In this scenario, we are still dealing with mandatory tip pools. However, the employer facilitates the tip pool by collecting and redistributing employees’ tips. To not violate the FLSA’s prohibition against keeping tips, the employer must fully distribute any collected tips: (1) no later than the regular payday for the workweek in which the tips were collected; or (2) no later than the regular payday if the pay period covers more than a single workweek; or (3) as soon as practicable after the regular payday if the employer is unable to ascertain the amount of tips that have been received or how tips should be distributed before processing payroll.
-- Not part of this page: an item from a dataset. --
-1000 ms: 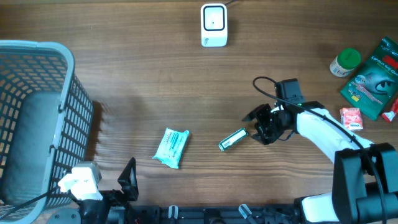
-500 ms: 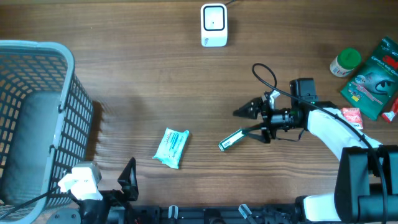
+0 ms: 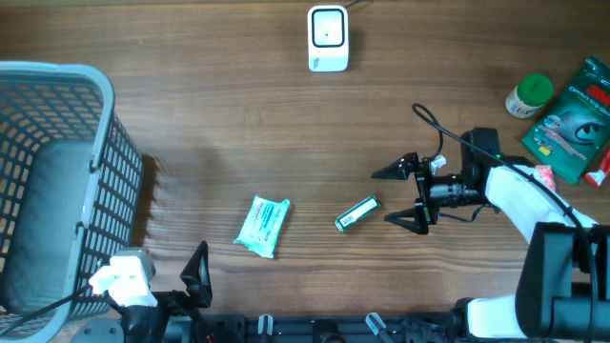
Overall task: Scan the item barcode
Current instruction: 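Lower the right gripper and grasp the green battery pack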
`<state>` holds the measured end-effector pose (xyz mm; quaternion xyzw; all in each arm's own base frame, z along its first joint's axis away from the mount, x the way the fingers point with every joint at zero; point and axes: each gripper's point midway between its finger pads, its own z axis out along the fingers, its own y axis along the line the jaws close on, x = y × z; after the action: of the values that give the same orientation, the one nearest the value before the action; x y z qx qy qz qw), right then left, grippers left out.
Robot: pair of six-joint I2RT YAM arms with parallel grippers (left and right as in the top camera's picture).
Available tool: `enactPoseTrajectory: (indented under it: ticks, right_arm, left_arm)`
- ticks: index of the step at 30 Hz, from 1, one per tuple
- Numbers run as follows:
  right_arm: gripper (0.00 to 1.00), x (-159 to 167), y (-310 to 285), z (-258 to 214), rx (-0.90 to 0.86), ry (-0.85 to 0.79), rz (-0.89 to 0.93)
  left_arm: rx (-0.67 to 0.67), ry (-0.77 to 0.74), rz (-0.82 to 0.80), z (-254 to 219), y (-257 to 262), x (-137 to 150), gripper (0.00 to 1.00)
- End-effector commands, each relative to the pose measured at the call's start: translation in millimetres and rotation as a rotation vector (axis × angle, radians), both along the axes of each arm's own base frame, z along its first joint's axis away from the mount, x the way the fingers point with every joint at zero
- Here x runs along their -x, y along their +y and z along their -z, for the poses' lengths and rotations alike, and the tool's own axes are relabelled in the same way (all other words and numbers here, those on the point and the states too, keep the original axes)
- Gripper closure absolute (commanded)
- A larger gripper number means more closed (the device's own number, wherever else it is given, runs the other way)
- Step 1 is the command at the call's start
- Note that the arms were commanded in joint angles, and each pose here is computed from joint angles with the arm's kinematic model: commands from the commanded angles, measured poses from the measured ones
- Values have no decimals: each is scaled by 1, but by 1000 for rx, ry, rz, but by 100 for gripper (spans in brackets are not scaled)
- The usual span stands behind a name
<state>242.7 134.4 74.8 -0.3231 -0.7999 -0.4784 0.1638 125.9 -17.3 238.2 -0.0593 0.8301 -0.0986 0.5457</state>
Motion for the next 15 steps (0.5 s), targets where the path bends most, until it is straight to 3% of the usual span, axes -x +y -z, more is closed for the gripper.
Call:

Damages for violating Section 203(m)(2)(B) of the FLSA.


Where an employer keeps employees’ tips, either WHD or the affected employee or employees may recover (1) the amount of tip credit taken by the employer, if any; (2) all tips unlawfully kept by the employer; and (3) an additional equal amount in liquidated damages. Also, WHD may impose civil money penalties not to exceed $1,300 for each violation of Section 203(m)(2)(B).


Final thoughts.


I read a lot of Department of Labor News Releases, and one of the most consistent violations discussed is employers keeping tips. Often, the violations occur because of an invalid tip pool. As stated above, tip pools are permissible under the FLSA. Still, the FLSA has strict requirements regarding operating valid tip pools. Those requirements are beyond the scope of this article. But suffice to say, when a tip pool violates the FLSA or Regulations, the WHD will often find that the employer kept employees’ tips in violation of Section 203(m)(2)(B).


The Texas Hospitality and Non-profit Law Center only provides this material for informational purposes. The firm does not intend for this material to constitute legal advice. Nor does this create a client-attorney relationship between the firm and any recipient.